Обругав про себя странный нрав Венка, Филипп на этот раз напустил на себя суровость и не побежал по дороге к вилле, а пошел. Удастся ли ему через час сесть за стол в Кер-Анне, как просила его мадам Даллерей? Просила… эта умела только приказывать и вести себя со скрытой жестокостью с теми, кого возводила в ранг нищих и голодных. Несмирившийся нищий, мятежный, думающий без всякой признательности о той — вдали от нее, — что наливала свежий напиток, что очищала фрукты и чьи белые руки заботливо ухаживали за маленьким стройным новобранцем. Однако правильно ли называть новобранцем юношу, которого любовь с самого детства посвятила в мужчины и оставила чистым? Там, где мадам Даллерей нашла бы легкую жертву, с восторгом покорившуюся ей, она встретила противника, ослепленного и осторожного. С искривившимся ртом, с протянутыми руками нищий не казался побежденным. «Он будет защищаться, — думала она. — Он бережет себя…» Она еще не решалась сказать себе: «Это она его бережет».
Венка осталась на песчаном лужке, а Филипп вернулся домой и крикнул оттуда:
— Я еду за корреспонденцией! У тебя никаких поручений?
Она отрицательно замотала головой, и ее подстриженные в кружок волосы образовали вокруг головы сияющий нимб; Филипп бросился к велосипеду.
Мадам Даллерей читала и как будто даже не ждала его. Но узнанный им полумрак, почти невидимый стол, откуда поднимались запахи рыбы свежего улова, красной кипрской дыни, разрезанной на куски в виде полумесяца, и черного кофе с кубиками льда, сказали обратное.
Мадам Даллерей оставила книгу и, не поднимаясь, протянула ему руку. В темноте он видел белое платье, белую руку, она непривычно медленно подняла на него свои черные глаза, замкнутые в темно-бурое окружье.
— Вы не спали? — осведомился Филипп, силясь быть светски вежливым.

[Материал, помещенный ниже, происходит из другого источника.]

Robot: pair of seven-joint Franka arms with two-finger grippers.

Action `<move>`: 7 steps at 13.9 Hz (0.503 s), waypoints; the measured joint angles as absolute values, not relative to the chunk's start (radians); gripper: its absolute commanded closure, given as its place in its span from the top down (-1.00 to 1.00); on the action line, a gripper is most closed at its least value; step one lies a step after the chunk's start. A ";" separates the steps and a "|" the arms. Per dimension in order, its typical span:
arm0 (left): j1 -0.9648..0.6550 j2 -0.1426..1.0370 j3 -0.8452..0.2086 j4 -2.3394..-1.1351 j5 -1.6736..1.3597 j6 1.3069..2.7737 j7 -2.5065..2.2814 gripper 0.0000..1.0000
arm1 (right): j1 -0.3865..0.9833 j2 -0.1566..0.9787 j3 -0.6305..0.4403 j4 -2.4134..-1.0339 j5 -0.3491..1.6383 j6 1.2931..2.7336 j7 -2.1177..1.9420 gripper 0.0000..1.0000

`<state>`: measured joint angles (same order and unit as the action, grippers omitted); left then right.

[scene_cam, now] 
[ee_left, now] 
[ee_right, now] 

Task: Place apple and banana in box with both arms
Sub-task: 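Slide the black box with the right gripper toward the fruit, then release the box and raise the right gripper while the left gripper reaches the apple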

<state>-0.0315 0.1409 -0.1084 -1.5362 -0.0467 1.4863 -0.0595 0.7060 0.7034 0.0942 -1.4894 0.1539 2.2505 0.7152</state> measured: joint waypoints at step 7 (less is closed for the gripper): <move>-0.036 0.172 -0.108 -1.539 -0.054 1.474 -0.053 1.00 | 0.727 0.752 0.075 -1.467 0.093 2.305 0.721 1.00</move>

— Нет… конечно, нет. Как на дворе, тепло? Вы не голодны?
— Не знаю…
Фил вздохнул — он действительно не знал, что делать: с одной стороны, войдя в Кер-Анну, он почувствовал что-то вроде жажды, а запахи съестного как будто даже возбудили в нем аппетит, но, с другой стороны, он находился во власти безымянной тревоги, от которой у него сжималось горло. Однако хозяйка предложила ему на маленьком серебряном подносе дыню, посыпанную сахаром и слегка пропитанную спиртным с запахом аниса.

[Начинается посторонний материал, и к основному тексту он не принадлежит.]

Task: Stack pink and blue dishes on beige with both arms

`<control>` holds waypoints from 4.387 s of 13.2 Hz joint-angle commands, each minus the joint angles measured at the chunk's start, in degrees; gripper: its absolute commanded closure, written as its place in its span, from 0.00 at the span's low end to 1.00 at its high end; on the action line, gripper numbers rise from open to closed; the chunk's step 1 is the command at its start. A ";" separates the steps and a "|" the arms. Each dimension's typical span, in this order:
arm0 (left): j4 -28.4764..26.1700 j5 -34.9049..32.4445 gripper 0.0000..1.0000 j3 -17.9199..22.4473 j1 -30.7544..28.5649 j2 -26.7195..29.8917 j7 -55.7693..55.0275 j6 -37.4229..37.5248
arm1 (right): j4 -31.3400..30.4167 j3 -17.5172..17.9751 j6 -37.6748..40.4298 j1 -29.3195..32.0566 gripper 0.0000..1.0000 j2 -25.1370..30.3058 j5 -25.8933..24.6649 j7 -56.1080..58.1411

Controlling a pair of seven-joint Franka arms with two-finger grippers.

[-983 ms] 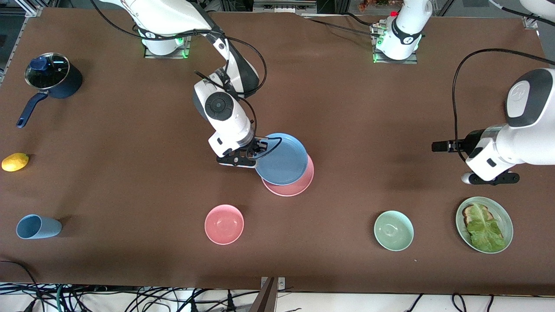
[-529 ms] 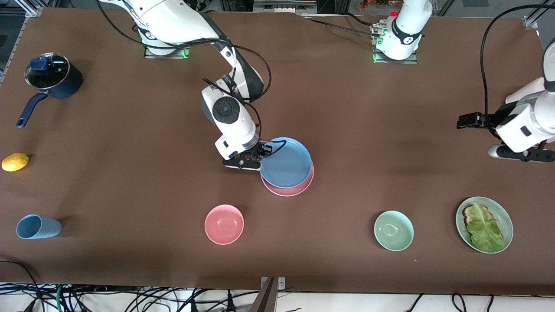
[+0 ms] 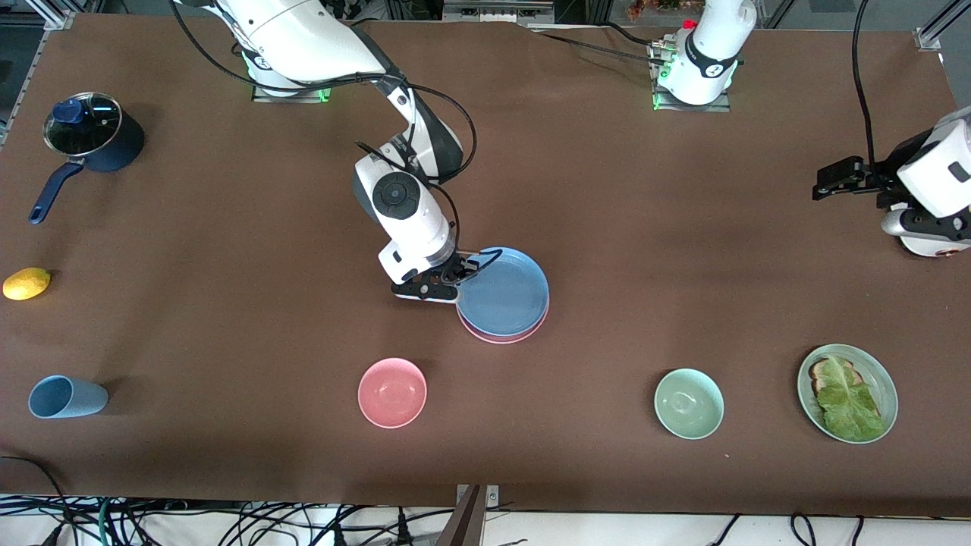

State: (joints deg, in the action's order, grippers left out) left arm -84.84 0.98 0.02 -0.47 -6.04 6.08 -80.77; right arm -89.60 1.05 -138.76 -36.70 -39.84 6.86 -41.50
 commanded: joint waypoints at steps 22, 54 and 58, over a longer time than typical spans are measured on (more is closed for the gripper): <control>-6.75 -1.07 0.00 0.86 2.76 4.02 0.95 -10.18 | 10.32 -8.96 25.36 3.99 0.00 6.78 -3.43 14.22; -5.16 -1.15 0.00 0.51 3.73 3.14 -6.26 -10.29 | 6.28 0.97 53.51 35.65 0.00 32.02 -9.41 37.72; -5.16 -1.15 0.00 0.51 3.73 3.14 -6.26 -10.29 | 6.46 1.41 52.71 35.39 0.00 32.02 -9.50 35.52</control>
State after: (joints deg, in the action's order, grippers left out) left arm -90.71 0.30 0.43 2.86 -2.82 0.06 -91.18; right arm -83.77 1.91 -86.34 -1.52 -8.14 -2.04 -4.76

— Как поживают ваши родители, месье Фил?
Удивленный вопросом, он взглянул на нее. Она казалась рассеянной и как будто не слышала собственного голоса. Краем рукава он задел ложку, и та, издав слабый звук колокольчика, упала на ковер.
— Какой неловкий!.. Погодите…
Одной рукой она перехватила его запястье, а другой засучила до локтя рукав его рубашки и в своей теплой руке задержала с настойчивостью оголенную руку Фила.

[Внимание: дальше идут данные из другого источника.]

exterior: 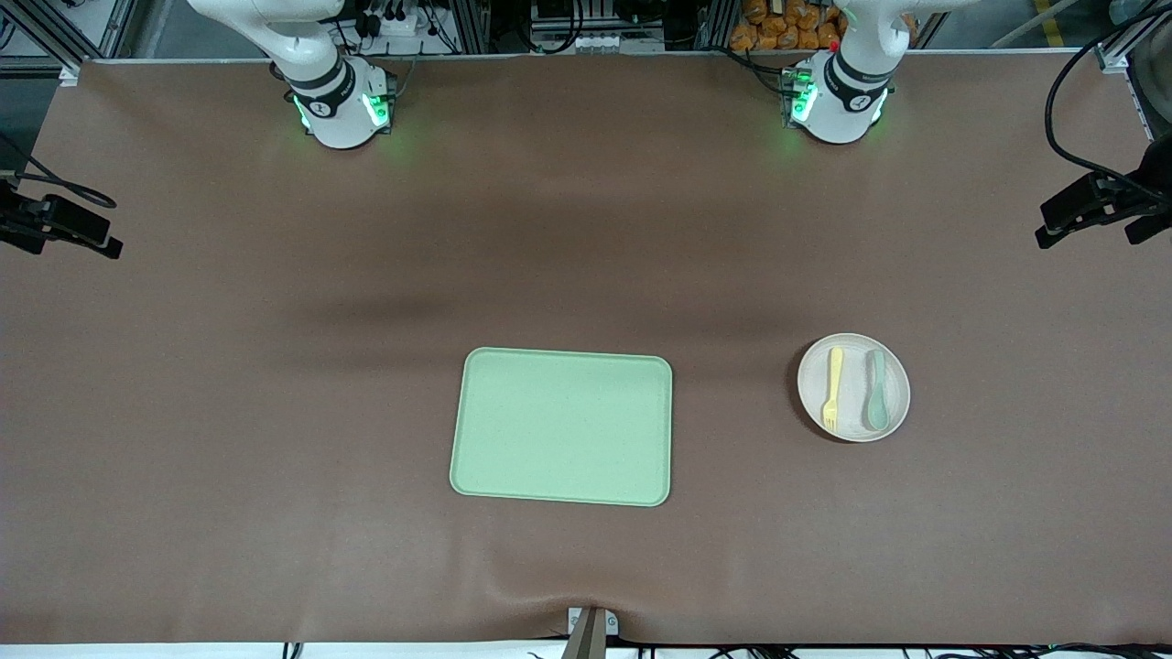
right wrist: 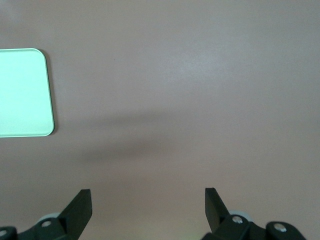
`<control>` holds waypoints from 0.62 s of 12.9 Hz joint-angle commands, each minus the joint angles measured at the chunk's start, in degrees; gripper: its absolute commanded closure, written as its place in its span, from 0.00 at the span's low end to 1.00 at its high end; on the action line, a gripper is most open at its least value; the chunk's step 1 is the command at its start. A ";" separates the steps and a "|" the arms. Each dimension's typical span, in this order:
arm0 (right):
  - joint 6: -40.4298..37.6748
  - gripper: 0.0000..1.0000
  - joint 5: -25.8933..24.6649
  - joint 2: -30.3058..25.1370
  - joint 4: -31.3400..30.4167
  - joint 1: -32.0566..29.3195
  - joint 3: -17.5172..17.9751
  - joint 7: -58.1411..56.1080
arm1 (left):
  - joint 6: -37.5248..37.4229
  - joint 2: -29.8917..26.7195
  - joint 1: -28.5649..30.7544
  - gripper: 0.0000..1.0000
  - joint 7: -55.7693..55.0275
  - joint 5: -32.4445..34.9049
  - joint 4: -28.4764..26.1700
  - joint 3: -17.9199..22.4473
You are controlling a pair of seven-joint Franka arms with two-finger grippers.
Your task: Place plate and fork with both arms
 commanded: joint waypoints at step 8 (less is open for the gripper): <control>-0.09 0.00 0.01 0.18 0.58 -0.63 0.59 0.46 | -0.67 -0.22 -0.29 0.00 0.45 1.77 -0.53 0.68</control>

— Пустите меня! — пронзительно крикнул Фил.
Он с силой попытался выдернуть руку. У его ног разбилось блюдце. В ушах у Фила стояло какое-то жужжанье, и сквозь него он слышал эхом отдававшийся крик Венка: «Пусти!..», он обратил к мадам Даллерей вопрошающий гневный взгляд. Она не шелохнулась, ее рука, которую он отбросил, лежала у нее на коленях, словно открытая раковина. В течение нескольких долгих минут Фил оценивал значение этой неподвижности. Он опустил голову, перед его мысленным взором пронеслись два-три не связанных между собой, неотвратимых образа, точно в каком-то полете — так летают во сне, словно упав с высоты, — точно в падении — так ныряют в воду, и складки волн набегают на ваше опрокинутое лицо, — затем без волнения, с рассчитанной медлительностью, с продуманной отвагой он вложил свою оголенную руку в открытую ладонь женщины.